**Aim of the exercise:**
Search the data for the string "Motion" and copy each line in which it appears.

[[ Dataset extract, beginning ]]

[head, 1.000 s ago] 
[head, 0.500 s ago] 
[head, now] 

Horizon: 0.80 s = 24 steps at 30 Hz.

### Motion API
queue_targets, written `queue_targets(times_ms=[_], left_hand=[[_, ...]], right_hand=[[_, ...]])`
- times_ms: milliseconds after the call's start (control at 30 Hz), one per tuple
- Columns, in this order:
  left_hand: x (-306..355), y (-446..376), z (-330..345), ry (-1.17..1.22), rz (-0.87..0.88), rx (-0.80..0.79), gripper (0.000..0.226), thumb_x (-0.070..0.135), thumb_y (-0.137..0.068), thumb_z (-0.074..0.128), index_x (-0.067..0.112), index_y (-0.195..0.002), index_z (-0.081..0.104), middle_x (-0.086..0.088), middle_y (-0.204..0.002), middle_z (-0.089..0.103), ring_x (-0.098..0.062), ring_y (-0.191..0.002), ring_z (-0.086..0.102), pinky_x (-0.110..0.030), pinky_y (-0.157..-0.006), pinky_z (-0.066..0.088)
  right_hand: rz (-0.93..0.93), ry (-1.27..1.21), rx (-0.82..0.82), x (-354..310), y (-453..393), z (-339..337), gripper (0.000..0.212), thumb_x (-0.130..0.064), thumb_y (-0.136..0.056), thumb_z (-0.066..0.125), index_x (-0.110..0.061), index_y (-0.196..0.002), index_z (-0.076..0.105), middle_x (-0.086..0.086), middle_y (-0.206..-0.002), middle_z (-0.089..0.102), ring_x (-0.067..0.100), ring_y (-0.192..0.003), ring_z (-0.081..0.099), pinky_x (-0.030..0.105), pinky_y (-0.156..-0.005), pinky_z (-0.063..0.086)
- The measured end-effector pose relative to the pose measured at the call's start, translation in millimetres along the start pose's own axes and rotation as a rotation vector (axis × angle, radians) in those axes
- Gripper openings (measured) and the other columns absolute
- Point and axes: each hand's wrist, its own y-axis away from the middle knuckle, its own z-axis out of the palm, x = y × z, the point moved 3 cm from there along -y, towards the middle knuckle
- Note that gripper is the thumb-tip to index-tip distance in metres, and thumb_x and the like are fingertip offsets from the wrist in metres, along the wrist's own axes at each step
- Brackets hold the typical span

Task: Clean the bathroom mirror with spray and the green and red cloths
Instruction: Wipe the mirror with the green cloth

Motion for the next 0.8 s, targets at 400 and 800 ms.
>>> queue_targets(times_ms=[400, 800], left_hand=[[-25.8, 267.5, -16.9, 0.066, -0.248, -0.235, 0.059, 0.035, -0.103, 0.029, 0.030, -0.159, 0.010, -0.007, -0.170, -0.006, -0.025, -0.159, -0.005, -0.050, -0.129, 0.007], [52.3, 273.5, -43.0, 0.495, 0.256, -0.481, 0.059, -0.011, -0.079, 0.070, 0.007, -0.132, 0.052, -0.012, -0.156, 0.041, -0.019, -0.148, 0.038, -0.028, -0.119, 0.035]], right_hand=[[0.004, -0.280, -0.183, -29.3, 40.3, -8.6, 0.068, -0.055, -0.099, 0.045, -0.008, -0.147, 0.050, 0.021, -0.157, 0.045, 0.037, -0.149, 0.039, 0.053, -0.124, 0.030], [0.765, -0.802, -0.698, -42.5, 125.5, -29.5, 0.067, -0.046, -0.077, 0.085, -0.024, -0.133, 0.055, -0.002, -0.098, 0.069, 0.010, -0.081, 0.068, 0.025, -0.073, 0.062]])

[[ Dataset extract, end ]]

**Result:**
### Motion API
Motion for the next 0.8 s, targets at 400 and 800 ms.

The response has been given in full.